• EXERCISE GOAL
No pictures, nothing altered: return the data below.

• GIVEN INFORMATION
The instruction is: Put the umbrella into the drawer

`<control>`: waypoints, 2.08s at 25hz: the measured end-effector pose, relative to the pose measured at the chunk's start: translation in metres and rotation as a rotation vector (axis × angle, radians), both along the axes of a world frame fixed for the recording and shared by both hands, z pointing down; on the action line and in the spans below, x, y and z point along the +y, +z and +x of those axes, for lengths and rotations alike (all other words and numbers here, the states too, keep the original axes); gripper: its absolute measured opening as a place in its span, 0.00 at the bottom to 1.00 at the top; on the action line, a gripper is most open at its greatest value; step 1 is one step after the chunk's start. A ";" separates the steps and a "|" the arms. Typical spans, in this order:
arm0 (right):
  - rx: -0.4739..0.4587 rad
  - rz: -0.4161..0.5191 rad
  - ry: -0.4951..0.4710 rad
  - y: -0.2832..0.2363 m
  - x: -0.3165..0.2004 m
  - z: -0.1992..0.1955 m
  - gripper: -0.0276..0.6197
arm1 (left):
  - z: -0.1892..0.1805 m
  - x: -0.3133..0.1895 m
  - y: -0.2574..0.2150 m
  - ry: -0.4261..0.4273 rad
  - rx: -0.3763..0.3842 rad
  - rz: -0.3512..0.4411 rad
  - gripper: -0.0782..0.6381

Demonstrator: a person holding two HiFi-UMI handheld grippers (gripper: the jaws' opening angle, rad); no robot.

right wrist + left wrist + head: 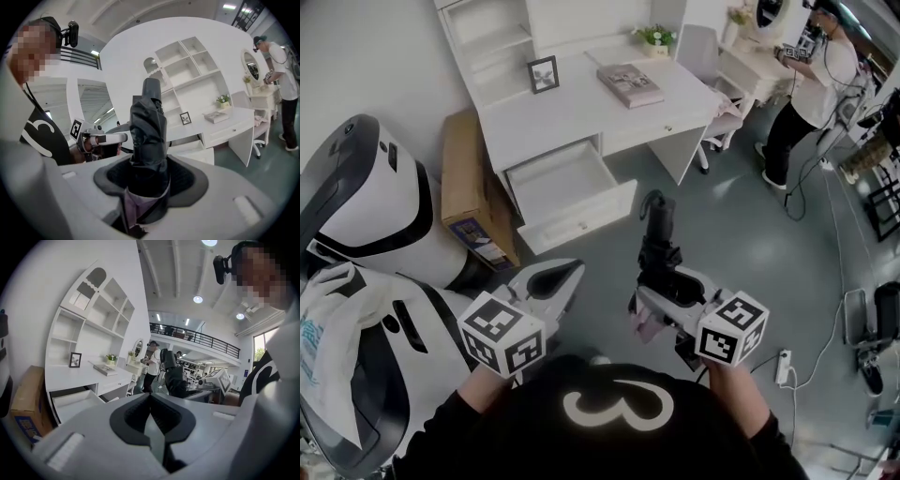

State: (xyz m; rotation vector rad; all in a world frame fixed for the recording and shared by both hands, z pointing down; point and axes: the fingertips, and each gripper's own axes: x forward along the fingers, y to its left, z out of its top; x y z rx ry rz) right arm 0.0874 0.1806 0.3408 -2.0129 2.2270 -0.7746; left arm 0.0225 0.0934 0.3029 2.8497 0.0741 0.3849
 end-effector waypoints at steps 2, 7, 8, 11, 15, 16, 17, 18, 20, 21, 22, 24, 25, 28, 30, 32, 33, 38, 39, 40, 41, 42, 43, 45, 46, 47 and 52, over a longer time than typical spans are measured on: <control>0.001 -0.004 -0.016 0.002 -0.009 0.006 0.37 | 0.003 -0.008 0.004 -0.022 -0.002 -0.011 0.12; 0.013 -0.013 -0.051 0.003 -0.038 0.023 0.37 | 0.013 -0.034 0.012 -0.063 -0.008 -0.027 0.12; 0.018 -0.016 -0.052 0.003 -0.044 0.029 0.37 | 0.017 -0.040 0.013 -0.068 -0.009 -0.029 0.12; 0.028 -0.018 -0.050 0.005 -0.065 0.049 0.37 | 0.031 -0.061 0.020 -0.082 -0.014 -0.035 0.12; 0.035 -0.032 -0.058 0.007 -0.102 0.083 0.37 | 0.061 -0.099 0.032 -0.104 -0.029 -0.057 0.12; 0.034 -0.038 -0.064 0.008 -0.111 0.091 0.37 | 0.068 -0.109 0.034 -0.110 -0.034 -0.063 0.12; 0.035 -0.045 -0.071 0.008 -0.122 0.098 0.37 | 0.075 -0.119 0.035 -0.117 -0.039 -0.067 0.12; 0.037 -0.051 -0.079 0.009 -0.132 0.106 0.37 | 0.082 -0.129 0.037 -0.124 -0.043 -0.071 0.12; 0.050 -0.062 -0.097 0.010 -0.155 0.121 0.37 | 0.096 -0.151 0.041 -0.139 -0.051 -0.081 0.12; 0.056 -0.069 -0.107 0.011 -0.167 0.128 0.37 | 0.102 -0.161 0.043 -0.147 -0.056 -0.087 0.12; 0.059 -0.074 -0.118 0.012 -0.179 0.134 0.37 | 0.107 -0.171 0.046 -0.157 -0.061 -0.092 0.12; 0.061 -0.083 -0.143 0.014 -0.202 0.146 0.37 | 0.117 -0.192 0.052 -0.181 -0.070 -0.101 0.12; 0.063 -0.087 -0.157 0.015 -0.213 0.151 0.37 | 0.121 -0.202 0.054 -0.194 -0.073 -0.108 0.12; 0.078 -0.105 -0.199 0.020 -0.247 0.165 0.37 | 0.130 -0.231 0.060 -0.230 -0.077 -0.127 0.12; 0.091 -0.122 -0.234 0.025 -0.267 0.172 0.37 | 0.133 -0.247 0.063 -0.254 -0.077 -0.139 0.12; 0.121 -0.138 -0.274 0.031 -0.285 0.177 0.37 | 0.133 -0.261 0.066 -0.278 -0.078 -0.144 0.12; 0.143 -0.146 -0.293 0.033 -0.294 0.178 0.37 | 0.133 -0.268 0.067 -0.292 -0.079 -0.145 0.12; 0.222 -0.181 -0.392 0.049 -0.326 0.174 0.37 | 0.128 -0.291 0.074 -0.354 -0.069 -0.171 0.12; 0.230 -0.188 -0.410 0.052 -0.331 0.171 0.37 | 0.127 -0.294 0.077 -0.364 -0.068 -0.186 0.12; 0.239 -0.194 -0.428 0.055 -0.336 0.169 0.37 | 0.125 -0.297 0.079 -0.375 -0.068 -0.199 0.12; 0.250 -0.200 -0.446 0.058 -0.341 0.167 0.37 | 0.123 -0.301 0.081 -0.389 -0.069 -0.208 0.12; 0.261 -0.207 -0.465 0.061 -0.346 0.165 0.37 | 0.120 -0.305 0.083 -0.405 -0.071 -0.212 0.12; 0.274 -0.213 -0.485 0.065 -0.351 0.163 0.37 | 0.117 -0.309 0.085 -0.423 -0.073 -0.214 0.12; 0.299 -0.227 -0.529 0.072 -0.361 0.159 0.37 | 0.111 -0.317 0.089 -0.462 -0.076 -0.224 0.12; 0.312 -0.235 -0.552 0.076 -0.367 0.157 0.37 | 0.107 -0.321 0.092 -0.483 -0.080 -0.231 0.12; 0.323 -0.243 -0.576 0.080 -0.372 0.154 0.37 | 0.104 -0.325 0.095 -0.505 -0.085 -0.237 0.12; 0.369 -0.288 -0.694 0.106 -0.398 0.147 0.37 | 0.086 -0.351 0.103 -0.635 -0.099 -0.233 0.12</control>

• COMPLETED EXERCISE
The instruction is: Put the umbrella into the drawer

`<control>`: waypoints, 2.08s at 25hz: the measured end-effector pose, relative to the pose measured at the chunk's start: translation in metres and rotation as a rotation vector (axis × angle, radians), both along the axes of a world frame fixed for the recording and shared by both hands, z pointing down; on the action line and in the spans below, x, y and z point along the +y, +z and +x of those axes, for lengths and rotations alike (all other words and numbers here, the states too, keep the original axes); gripper: its absolute measured opening as a place in its span, 0.00 at the bottom to 1.00 at the top; on the action line, a gripper is most open at its greatest value; step 1 is one step after the chunk's start. A ";" separates the steps and a "|" the arms. Typical spans, in this order:
arm0 (right):
  - rx: -0.4739..0.4587 rad
  - rz: -0.4161..0.5191 rad
  - ry: -0.4951..0.4710 rad
  - y: -0.2832..0.2363 m
  - x: -0.3165..0.2004 m
  - z: -0.1992..0.1955 m
  - gripper: -0.0276..0.6197
arm1 (left):
  - z: -0.1892..0.1805 m
  - x: -0.3133..0.1895 m
  - y: -0.2574..0.2150 m
  - ry: -0.4261..0.4273 rad
  - rx: -0.3763..0.3842 rad
  - rz: -0.3512..0.4411 rad
  - gripper: -0.0782..0.6381

Demonstrator: a person holding two HiFi-UMI handheld grippers (gripper: the jaws' opening angle, rad); no robot.

right wrist + left wrist + head: 

State: (xyz m; rotation vector rad; all in a world frame fixed for the recording and shared by both hands, z pointing down; point and axes: the fingertips, and each gripper's own axes: x forward along the fingers, y to its left, z out of its top; x y z rx ry rz) right arm 0.0874 0.1806 0.3408 -2.0129 2.2270 -0.7746; left arm 0.0225 0.0934 0.3029 2.8497 0.0741 0.3849
 end-effector waypoints at steps 2, 7, 8, 11, 15, 16, 17, 18, 20, 21, 22, 24, 25, 28, 30, 32, 33, 38, 39, 40, 41, 42, 43, 45, 46, 47 and 52, over a longer time than typical spans are measured on: <control>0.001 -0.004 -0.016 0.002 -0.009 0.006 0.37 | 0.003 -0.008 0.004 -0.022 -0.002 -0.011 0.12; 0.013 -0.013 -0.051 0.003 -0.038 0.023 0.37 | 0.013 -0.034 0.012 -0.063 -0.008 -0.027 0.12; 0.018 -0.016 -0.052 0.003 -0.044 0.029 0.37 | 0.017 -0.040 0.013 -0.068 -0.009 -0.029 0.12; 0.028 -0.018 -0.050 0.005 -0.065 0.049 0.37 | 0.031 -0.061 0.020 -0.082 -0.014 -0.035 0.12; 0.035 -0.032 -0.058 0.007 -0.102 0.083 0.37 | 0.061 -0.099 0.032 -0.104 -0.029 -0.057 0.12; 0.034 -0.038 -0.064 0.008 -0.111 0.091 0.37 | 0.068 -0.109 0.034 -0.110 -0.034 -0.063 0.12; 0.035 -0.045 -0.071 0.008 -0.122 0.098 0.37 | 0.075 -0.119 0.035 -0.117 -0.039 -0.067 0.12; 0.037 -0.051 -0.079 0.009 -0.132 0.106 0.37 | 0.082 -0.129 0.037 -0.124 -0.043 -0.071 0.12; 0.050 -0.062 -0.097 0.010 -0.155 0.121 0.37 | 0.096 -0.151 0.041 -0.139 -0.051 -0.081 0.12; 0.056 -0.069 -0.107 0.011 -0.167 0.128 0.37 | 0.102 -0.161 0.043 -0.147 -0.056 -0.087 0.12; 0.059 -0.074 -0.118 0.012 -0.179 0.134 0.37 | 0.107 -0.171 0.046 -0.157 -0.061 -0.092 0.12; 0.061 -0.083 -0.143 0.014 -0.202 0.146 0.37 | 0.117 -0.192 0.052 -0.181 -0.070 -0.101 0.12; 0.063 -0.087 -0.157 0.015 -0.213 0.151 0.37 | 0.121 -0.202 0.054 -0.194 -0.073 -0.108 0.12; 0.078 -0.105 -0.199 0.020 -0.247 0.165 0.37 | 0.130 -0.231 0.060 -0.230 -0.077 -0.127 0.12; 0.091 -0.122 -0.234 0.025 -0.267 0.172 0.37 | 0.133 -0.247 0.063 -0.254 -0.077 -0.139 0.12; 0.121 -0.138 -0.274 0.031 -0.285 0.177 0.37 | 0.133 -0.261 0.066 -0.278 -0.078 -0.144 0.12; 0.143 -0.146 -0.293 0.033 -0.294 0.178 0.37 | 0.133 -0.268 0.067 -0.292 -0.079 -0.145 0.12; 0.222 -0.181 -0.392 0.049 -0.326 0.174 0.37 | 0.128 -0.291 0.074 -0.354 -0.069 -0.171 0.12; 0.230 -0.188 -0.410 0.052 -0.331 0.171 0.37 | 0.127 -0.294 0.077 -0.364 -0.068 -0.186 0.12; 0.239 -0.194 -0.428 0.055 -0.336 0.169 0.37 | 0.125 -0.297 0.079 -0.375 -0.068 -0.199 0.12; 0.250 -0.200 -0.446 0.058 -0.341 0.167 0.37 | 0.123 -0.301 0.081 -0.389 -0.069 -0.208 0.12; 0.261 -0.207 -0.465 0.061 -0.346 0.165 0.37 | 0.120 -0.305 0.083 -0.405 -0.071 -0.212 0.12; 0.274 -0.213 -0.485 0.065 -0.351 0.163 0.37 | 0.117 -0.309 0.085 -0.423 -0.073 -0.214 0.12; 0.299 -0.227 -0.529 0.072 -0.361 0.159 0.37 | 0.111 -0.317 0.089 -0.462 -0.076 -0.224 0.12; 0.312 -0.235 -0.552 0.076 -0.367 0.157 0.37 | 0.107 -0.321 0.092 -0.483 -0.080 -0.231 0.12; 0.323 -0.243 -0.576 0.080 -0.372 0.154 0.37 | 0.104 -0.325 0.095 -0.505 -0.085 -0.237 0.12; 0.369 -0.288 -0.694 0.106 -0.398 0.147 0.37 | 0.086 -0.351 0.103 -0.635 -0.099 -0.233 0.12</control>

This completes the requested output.